Generally, sexually transmitted infections (STIs) are on the increase. According to a Canadian study 'Research suggests that STIs can increase both an HIV-negative person’s risk of becoming infected with HIV as well as an HIV-positive person’s risk of transmitting HIV to someone else.' As many STDs/STIs such as Chlamydia can have no symptoms obvious, or at least not enough to seek medical diagnosis and as such is easy fro them to go un-diagnosed. They do however cause damage to the host such as inflamation and stress on the immune system. Almost all STIs are easily treatable once detected. Certain STDs/STIs once infected cannot be fully treated but can be managed. These include HPV, herpes and HIV.
Sexually transmitted infections are caused by bacteria, viruses and parasites entering the individual through unprotected sex. These foreign pathogens then go on to be detected by the immune system which in turn responds by attempting to attack the threat.

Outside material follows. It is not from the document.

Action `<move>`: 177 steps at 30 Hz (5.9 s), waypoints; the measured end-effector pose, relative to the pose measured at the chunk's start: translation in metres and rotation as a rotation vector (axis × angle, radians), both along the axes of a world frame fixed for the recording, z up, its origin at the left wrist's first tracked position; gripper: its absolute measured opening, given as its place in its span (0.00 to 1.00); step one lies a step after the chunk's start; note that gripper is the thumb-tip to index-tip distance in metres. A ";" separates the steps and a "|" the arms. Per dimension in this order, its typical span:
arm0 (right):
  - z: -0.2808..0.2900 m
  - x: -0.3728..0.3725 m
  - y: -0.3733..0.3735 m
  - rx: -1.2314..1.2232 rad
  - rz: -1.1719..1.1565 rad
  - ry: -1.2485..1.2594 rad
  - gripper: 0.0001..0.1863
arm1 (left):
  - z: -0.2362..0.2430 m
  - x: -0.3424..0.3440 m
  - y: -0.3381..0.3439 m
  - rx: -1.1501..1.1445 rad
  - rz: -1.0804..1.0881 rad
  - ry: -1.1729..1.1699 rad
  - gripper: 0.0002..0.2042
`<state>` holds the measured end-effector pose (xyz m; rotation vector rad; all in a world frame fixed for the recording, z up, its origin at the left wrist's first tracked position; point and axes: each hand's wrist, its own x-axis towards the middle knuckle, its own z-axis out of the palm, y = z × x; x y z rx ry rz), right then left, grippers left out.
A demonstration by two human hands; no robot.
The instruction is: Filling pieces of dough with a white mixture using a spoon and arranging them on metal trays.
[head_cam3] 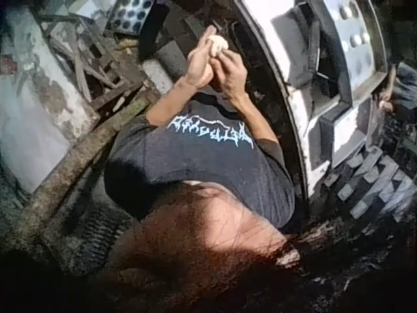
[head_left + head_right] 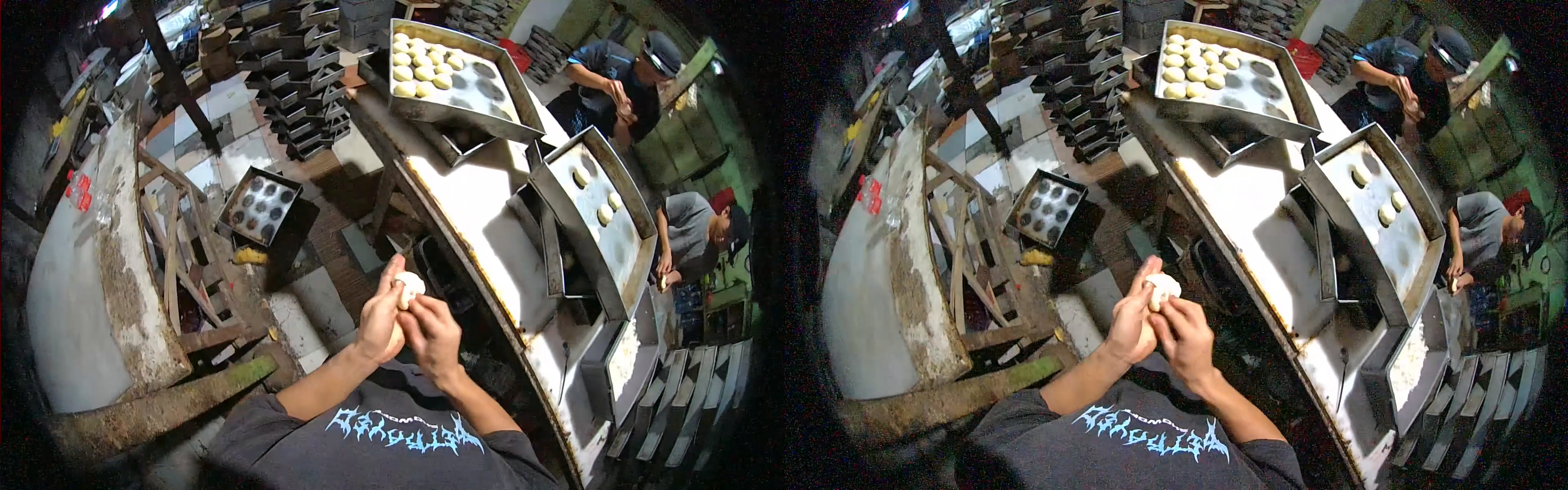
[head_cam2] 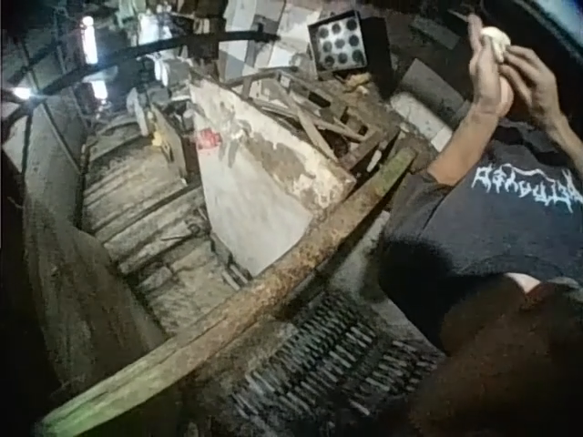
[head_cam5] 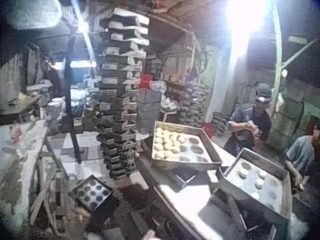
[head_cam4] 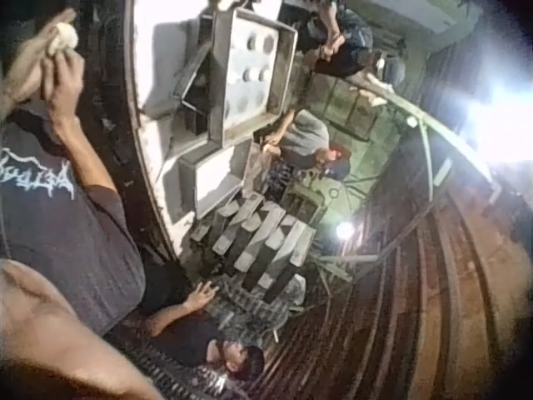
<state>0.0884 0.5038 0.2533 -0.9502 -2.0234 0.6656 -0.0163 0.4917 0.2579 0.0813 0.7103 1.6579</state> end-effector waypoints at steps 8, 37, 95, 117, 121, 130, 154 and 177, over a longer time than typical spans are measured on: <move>0.022 0.047 0.121 -0.495 0.366 -0.070 0.12 | -0.003 -0.032 0.082 0.110 -0.837 0.747 0.21; -0.078 0.033 0.227 -0.624 -0.565 -0.209 0.09 | 0.058 -0.173 0.343 0.586 -0.400 1.540 0.19; -0.072 0.317 0.039 -0.325 -1.304 -0.473 0.18 | -0.031 0.115 -0.024 -0.109 -1.150 -0.245 0.25; -0.031 0.582 0.137 -0.373 -0.669 -1.210 0.08 | 0.014 0.382 0.069 0.074 -1.206 0.224 0.22; 0.009 0.536 0.115 -0.445 -0.217 -1.132 0.08 | 0.019 0.361 0.097 0.119 -1.198 0.022 0.30; 0.075 0.591 0.083 -0.800 -0.071 -0.505 0.11 | 0.042 0.410 0.119 0.181 -1.254 0.330 0.20; 0.008 0.421 -0.057 0.019 -1.079 -0.182 0.22 | 0.033 0.482 0.148 0.216 -0.948 0.237 0.23; 0.024 0.027 0.006 0.141 -0.108 -0.059 0.12 | 0.008 0.030 0.025 -0.007 -0.153 0.027 0.14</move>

This leads to the common symptoms associated STDs such as inflammation.
The inflammatory response is meant to help fight the pathogen by increasing immune cells CD4 at the site. HIV finds it easy to infect the CD4 cells once they have been activated by the immune system, so if an individual has these activated CD4 cells in an STD infected site such as a mouth, vaginal or anal area then HIV will find it easier to infect that individual. Additionally, the infected site may ulcerate causing a break in the barrier or a 'hole' by which HIV can enter.
The take away from this is that it's important to keep good sexual health at all time. That undiagnosed Chlamydia or Gonorrhea infection can be putting you at increased risk of HIV. Practice safe sex and if you have practised unprotected sex then get tested for all common STDs/STIs as soon as is practical. You can use multi-pack STD test kits or visit your local STD clinic or discuss options with your medical practicioner.